[Start of section]
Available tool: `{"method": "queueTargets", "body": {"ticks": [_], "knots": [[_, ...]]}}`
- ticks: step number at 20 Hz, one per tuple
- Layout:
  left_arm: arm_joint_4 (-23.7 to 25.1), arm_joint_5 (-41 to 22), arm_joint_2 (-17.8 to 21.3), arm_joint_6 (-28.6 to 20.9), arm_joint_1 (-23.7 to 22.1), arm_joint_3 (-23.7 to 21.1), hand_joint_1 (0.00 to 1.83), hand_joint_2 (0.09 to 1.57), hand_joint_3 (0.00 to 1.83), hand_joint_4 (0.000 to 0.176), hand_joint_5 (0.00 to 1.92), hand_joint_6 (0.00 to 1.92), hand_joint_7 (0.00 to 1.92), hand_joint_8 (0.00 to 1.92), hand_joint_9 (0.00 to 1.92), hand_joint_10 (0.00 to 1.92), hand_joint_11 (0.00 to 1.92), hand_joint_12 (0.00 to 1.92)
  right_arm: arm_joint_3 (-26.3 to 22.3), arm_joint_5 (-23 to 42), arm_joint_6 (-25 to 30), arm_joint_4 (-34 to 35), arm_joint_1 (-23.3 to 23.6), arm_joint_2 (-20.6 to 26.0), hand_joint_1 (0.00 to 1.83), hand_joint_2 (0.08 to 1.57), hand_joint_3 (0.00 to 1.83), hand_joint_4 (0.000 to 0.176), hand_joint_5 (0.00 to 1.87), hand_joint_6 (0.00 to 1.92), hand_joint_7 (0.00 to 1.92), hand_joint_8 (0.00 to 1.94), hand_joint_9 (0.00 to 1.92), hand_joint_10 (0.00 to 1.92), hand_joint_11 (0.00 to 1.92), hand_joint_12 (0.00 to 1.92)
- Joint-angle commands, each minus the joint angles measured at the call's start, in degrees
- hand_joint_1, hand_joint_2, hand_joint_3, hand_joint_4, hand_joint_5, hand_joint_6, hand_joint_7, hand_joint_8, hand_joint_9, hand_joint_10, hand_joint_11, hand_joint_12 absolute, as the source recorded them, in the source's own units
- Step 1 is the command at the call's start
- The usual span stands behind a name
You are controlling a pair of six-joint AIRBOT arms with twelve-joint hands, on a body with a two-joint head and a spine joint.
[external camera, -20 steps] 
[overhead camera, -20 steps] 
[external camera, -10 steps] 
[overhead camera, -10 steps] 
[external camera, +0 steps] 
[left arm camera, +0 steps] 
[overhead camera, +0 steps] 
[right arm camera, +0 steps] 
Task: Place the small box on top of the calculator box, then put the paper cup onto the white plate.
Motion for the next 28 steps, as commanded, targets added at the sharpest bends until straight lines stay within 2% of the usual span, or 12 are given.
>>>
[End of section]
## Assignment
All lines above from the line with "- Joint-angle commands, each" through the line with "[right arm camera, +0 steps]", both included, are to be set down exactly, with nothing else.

## Task output
- Joint-angle commands, each minus the joint angles measured at the call's start, in degrees
- hand_joint_1, hand_joint_2, hand_joint_3, hand_joint_4, hand_joint_5, hand_joint_6, hand_joint_7, hand_joint_8, hand_joint_9, hand_joint_10, hand_joint_11, hand_joint_12 absolute, as the source recorded them, in the source's own units
- Step 1 is the command at the call's start
- The usual span stands behind a name
You are controlling a pair of six-joint AIRBOT arms with twelve-joint hands, on a body with a two-joint head and a spine joint.
[external camera, -20 steps] 
[overhead camera, -20 steps] 
[external camera, -10 steps] 
[overhead camera, -10 steps] 
[external camera, +0 steps] 
[left arm camera, +0 steps] 
[overhead camera, +0 steps] 
[right arm camera, +0 steps] 

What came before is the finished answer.